Las mejores cosas del verano son, en mi modesta opinión que no está exenta de muchas y variadas experiencias, las noches tibias de junio, las relaciones sexuales a tontas y a locas durante los sanfermines, las cervecitas bien frías del chiringuito playero que tendría que estar abierto las veinticuatro horas del día de lunes a domingo para todo cuanto se terciara y, por supuesto, ponerse malo a principios de septiembre para no reincorporarse al trabajo así de sopetón, cuando lo hace todo el mundo y, además, de mala leche. La horchata casi helada, las siestas largas y en buena compañía, la tortilla de patata fría y casi zarrapastrosa cuando te vas a la cama después de despachar unos cuantos vasos de whisky de importación, no te vayas a despertar al rato rabiando de hambre, también están entre las actividades preferidas de mis veraneos.

Resulta difícil dejar definitivamente atrás un tiempo que sabemos que añoraremos demasiado pronto. Durante más de tres meses hemos podido disfrutar, con la palmada aprobatoria del tribunal que nos tutela desde los medios de comunicación de masas, del verano más fresco del futuro y nos han animado a gastar lo que habíamos ahorrado y lo que no teníamos en la cuenta bancaria, porque la vida son dos días y hoy luce el sol, arden los bosques y nada hay más importante que este presente en el que tu piel luce morena y la sal de la vida no te dispara por una vez la hipertensión. Que se disparen los precios si quieren, como si fuesen fuegos artificiales en la noche estival, que hace mucho tiempo que interiorizamos aquello de que el futuro es una entelequia, una invención de los cobardes, la suma de todos los miedos. En pleno verano no existe el porvenir y, si no fuera así, entonces ya lo mataríamos entre todos, ¿no?
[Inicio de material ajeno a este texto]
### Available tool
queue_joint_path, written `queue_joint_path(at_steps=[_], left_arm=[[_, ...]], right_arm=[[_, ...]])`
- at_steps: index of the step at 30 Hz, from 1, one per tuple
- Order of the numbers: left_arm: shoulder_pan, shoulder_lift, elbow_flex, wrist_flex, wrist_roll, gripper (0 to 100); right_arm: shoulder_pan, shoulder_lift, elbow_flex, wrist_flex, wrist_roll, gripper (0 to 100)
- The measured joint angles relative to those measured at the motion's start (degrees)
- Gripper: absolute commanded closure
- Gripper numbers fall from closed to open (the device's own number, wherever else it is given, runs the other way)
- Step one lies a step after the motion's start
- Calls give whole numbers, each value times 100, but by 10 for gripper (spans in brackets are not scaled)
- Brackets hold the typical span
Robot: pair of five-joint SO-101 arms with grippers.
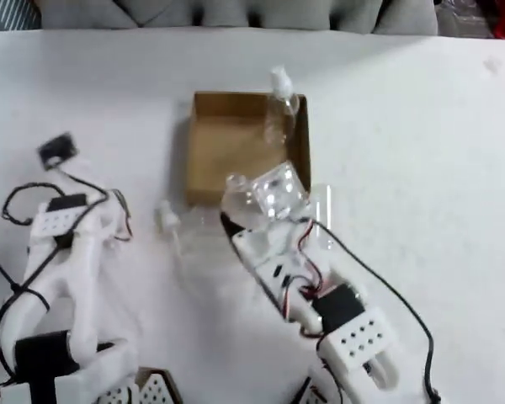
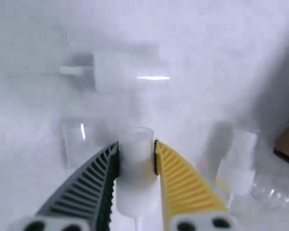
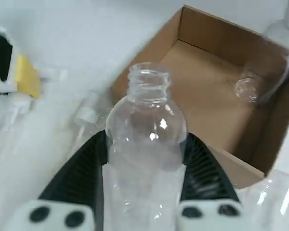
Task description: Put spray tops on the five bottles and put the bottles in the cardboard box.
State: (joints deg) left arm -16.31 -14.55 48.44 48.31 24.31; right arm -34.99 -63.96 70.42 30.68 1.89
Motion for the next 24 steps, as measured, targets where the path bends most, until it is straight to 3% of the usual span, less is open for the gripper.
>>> queue_joint_path(at_steps=[8,20,24], left_arm=[[-466,0,-879,0,985,980],[-554,0,-2479,35,2031,980],[-510,-273,-2954,571,2374,980]], right_arm=[[-905,-264,976,-1231,0,982],[-1011,-273,1284,-1881,0,982],[-1204,-290,1547,-2295,0,982]])
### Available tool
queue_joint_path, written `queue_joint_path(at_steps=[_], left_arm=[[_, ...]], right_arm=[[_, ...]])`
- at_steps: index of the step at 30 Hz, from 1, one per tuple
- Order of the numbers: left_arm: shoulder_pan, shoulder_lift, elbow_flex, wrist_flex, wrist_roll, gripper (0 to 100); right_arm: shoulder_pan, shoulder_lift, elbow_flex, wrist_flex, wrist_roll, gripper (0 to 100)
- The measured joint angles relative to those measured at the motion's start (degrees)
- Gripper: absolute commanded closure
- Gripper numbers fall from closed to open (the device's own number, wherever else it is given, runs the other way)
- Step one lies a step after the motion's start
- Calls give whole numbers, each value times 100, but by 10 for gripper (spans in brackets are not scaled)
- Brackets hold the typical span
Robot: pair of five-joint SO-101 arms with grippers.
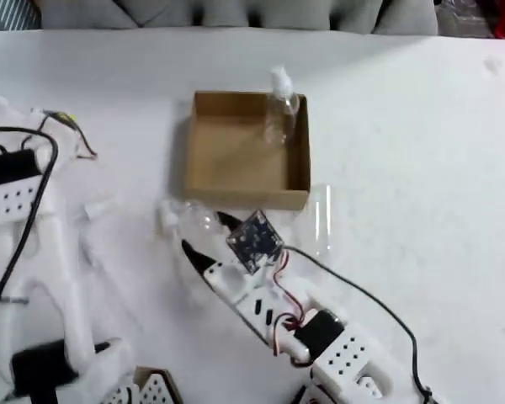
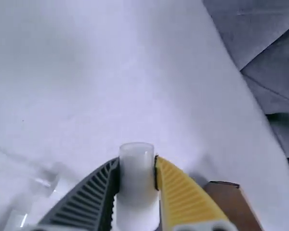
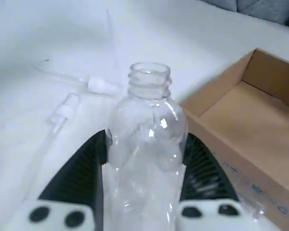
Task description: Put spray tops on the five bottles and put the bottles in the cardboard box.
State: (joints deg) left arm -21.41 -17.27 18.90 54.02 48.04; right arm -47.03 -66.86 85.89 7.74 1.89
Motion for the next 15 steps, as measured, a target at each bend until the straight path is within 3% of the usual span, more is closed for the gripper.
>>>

Claro que se oyen voces discordantes, que no se hizo la miel para la boca del elemento asnal, pero durante estos meses no sólo no las hemos atendido, sino que incluso las hemos silenciado por activa y por pasiva: a los iluminados del cambio climático les hemos dado la razón como a los tontos mientras conducíamos por las autovías a ciento cuarenta kilómetros por hora y apagábamos la sed con refrescos servidos en botellas de plástico de usar y tirar (a los arcenes); a los pusilánimes de la Covid-19 los hemos mirado mal cuando se permitían cruzarse con nosotros llevando esas mascarillas irritantes, tan feas, que contaminan lo suyo y sólo sirven para no contagiarse de lo que es una simple gripe; a los medrosos del efecto de la inflación sobre el precio de la cesta de la compra y de los combustibles los hemos ignorado como se merecen, porque, como dijo aquel genio, sabe dios cuándo habrá otro verano. Hemos abusado del agua para llenar las piscinas, del aire acondicionado para sobrevivir a la canícula y de la paciencia de Cicerón con fiestas multitudinarias e hiper ruidosas.
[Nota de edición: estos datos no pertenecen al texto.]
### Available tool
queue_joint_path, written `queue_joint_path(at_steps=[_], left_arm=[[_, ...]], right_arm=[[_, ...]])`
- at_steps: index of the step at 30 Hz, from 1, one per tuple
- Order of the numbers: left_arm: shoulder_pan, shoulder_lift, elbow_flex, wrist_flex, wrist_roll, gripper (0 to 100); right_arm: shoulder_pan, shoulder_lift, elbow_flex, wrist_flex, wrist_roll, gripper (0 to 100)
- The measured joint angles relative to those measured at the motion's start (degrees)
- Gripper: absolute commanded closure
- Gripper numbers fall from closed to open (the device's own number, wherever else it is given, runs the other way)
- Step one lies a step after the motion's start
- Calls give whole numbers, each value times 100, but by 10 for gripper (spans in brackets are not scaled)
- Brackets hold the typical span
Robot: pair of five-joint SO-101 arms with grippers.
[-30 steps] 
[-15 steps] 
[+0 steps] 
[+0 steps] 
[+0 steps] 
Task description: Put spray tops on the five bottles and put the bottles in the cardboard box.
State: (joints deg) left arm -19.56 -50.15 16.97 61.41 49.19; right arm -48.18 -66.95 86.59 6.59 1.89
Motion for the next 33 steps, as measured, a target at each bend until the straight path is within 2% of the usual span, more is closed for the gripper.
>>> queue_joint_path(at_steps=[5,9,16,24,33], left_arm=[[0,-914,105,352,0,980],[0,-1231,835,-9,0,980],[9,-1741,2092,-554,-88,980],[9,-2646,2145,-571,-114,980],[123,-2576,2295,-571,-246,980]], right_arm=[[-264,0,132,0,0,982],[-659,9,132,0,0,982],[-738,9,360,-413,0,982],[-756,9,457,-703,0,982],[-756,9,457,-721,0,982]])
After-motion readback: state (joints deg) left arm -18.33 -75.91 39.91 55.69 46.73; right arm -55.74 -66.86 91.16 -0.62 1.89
Como no todo iban a ser celebraciones y buen vino, algunas voces autorizadas y otras que no han comenzado a anunciarnos ahora la llegada del tercer jinete del apocalipsis para esta temporada de otoño-invierno. Si alguien estaba esperando que la juerga siguiera a costa de la Unión Europea, que a lo que se ve se había obcecado para nuestra sorpresa en subvencionarnos las deudas con una prodigalidad fuera de lo común, ya puede ir dándole las gracias a Putin y a su guerra personal, porque ha conseguido lo que parecía increíble hace solamente dos años: la subida de los tipos de interés, la inflación desbocada, la falta de suministros y una inseguridad, social y nuclear, que nos ha dejado blancos y colgados como ropa tendida en el alambre. Después de la peste, después de la guerra (para los más pesimistas aún vigentes), estaba claro que tenía que alcanzarnos también el hambre, como a las hormigas poco previsoras o a las cigarras cantarinas. Asistiremos, pues, después de tanta fanfarria y tanta jarana al desembarco de la miseria y de la pobreza, que por supuesto llegará por barrios y habrá a quien, oh libertad, que sea yo, no le manchará ni las suelas de las botas camperas. Y sálvese quien pueda, como siempre.

Y ya puestos a escuchar malos augurios y a pésimos anuncios, les recuerdo que el cuarto jinete, pálido, es la muerte, simbólica o no; dime, caballito negro, ¿dónde llevas tu jinete muerto?